'''
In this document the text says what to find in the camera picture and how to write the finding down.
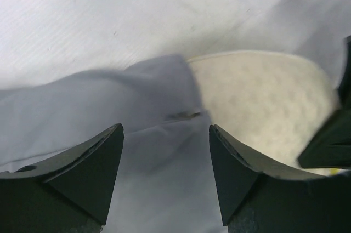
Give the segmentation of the cream pillow yellow edge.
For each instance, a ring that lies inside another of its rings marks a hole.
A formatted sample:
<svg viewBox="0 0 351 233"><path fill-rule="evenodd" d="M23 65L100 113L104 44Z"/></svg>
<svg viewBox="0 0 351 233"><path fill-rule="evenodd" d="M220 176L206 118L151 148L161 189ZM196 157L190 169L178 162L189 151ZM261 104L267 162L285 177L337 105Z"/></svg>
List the cream pillow yellow edge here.
<svg viewBox="0 0 351 233"><path fill-rule="evenodd" d="M238 142L254 169L300 180L350 167L303 168L298 156L342 107L330 77L303 57L254 50L188 60L213 124Z"/></svg>

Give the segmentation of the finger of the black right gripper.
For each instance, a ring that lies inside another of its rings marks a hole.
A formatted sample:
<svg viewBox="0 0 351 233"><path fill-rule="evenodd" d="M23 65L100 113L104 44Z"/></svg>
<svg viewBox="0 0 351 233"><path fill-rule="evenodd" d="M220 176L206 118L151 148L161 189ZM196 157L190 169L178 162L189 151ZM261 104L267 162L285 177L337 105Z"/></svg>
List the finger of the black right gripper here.
<svg viewBox="0 0 351 233"><path fill-rule="evenodd" d="M302 168L350 168L350 36L345 38L347 61L337 89L341 108L313 136L298 157Z"/></svg>

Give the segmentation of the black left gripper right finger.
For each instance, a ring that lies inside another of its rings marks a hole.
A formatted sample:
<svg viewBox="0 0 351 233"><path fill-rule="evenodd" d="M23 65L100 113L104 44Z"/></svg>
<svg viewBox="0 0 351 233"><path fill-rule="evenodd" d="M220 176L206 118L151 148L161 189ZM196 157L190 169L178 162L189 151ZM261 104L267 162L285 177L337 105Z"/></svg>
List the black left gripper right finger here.
<svg viewBox="0 0 351 233"><path fill-rule="evenodd" d="M209 128L223 224L230 232L350 232L350 173L309 173Z"/></svg>

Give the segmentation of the grey pillowcase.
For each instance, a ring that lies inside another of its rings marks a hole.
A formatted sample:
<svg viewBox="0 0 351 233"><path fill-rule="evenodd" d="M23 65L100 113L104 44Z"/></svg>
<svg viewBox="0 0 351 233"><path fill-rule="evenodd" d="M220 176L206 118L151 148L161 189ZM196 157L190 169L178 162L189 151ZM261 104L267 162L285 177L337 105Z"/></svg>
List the grey pillowcase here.
<svg viewBox="0 0 351 233"><path fill-rule="evenodd" d="M104 232L225 232L210 119L179 55L1 91L1 171L54 156L117 123L124 145Z"/></svg>

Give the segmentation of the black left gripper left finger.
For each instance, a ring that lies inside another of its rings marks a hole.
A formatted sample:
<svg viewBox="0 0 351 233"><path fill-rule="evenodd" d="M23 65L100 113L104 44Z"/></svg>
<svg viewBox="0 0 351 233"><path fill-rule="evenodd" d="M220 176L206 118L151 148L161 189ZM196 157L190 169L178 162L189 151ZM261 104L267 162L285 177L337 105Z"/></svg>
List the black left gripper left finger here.
<svg viewBox="0 0 351 233"><path fill-rule="evenodd" d="M101 232L124 141L116 124L46 160L1 173L1 232Z"/></svg>

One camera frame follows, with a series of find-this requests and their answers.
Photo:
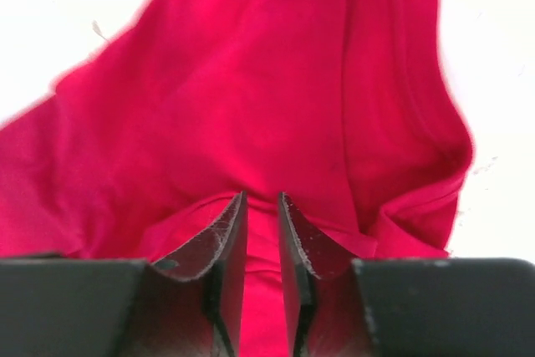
'''
Going through the data above, return each line with the word "find".

In this document the text says what to find in the camera picture and how to write the finding down.
One camera frame follows, with a series of find-this requests and their answers.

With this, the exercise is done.